▶ **EXERCISE OBJECTIVE**: Your response should consist of the full data, set down exactly.

▶ **INFORMATION SHOWN**:
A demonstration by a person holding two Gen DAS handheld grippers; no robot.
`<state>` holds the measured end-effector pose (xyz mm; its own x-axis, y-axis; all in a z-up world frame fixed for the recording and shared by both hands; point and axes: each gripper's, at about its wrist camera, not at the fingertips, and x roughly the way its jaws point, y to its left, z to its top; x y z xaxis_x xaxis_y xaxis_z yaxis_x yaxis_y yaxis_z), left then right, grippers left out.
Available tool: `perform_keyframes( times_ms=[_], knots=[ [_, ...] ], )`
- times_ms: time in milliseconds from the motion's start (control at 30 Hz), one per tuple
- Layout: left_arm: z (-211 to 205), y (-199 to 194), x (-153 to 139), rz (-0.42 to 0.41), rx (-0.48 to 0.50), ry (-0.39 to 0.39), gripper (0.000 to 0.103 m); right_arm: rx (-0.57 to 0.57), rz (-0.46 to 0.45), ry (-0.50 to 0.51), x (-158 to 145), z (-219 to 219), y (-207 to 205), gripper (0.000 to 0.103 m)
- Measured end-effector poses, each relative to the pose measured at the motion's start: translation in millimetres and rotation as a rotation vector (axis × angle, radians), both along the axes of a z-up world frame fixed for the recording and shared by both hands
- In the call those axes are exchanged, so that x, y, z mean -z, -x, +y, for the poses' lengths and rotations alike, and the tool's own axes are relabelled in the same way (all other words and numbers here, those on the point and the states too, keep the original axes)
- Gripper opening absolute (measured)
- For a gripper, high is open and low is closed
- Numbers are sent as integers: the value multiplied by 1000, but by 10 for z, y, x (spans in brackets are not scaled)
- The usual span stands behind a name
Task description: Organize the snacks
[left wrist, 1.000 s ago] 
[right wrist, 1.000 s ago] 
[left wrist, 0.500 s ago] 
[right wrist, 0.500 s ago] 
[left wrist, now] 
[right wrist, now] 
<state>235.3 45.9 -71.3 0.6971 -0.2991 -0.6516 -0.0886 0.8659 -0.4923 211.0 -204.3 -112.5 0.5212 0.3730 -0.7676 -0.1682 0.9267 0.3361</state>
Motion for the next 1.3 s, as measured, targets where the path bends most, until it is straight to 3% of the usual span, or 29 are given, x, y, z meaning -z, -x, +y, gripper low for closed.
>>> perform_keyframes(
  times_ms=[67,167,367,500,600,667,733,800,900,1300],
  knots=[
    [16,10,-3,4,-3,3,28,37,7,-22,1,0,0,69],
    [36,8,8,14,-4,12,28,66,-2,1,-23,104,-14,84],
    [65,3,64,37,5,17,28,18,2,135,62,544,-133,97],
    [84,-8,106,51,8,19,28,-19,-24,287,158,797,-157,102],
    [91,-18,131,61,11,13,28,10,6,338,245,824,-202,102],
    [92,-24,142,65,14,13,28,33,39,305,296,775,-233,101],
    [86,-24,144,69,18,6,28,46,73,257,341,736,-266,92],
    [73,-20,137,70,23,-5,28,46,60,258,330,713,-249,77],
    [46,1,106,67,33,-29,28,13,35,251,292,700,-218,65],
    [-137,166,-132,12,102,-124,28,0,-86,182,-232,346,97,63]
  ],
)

▶ **SOLUTION FOR THIS PROBLEM**:
A demonstration by a person holding two Gen DAS handheld grippers; no robot.
`<state>` holds the measured end-effector pose (xyz mm; its own x-axis, y-axis; all in a z-up world frame fixed for the recording and shared by both hands; point and axes: each gripper's, at about its wrist camera, not at the fingertips, and x roughly the way its jaws point, y to its left, z to its top; x y z xaxis_x xaxis_y xaxis_z yaxis_x yaxis_y yaxis_z), left then right, grippers left out.
Available tool: `perform_keyframes( times_ms=[_], knots=[ [_, ...] ], )`
- times_ms: time in milliseconds from the motion's start (control at 30 Hz), one per tuple
- Layout: left_arm: z (-211 to 205), y (-199 to 194), x (-153 to 139), rz (-0.42 to 0.41), rx (-0.48 to 0.50), ry (-0.39 to 0.39), gripper (0.000 to 0.103 m); right_arm: rx (-0.57 to 0.57), rz (-0.46 to 0.45), ry (-0.50 to 0.51), x (-158 to 145), z (-219 to 219), y (-207 to 205), gripper (0.000 to 0.103 m)
- Measured end-effector poses, each relative to the pose measured at the motion's start: translation in millimetres and rotation as a rotation vector (axis × angle, radians), both along the axes of a z-up world frame fixed for the recording and shared by both hands
- In the call those axes are exchanged, so that x, y, z mean -z, -x, +y, for the poses' lengths and rotations alike, and the tool's own axes are relabelled in the same way (all other words and numbers here, those on the point and the states too, keep the original axes)
- Gripper opening absolute (measured)
- For a gripper, high is open and low is closed
- Numbers are sent as integers: the value multiplied by 1000, but by 10 for z, y, x (spans in brackets are not scaled)
- The usual span stands behind a name
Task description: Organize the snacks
[left wrist, 1.000 s ago] 
[right wrist, 1.000 s ago] 
[left wrist, 0.500 s ago] 
[right wrist, 0.500 s ago] 
[left wrist, now] 
[right wrist, now] 
<state>235.3 45.9 -71.3 0.6971 -0.2991 -0.6516 -0.0886 0.8659 -0.4923 211.0 -204.3 -112.5 0.5212 0.3730 -0.7676 -0.1682 0.9267 0.3361</state>
Motion for the next 1.3 s, as measured, targets where the path bends most, until it is straight to 3% of the usual span, or 29 are given, x, y, z meaning -z, -x, +y, gripper low for closed.
>>> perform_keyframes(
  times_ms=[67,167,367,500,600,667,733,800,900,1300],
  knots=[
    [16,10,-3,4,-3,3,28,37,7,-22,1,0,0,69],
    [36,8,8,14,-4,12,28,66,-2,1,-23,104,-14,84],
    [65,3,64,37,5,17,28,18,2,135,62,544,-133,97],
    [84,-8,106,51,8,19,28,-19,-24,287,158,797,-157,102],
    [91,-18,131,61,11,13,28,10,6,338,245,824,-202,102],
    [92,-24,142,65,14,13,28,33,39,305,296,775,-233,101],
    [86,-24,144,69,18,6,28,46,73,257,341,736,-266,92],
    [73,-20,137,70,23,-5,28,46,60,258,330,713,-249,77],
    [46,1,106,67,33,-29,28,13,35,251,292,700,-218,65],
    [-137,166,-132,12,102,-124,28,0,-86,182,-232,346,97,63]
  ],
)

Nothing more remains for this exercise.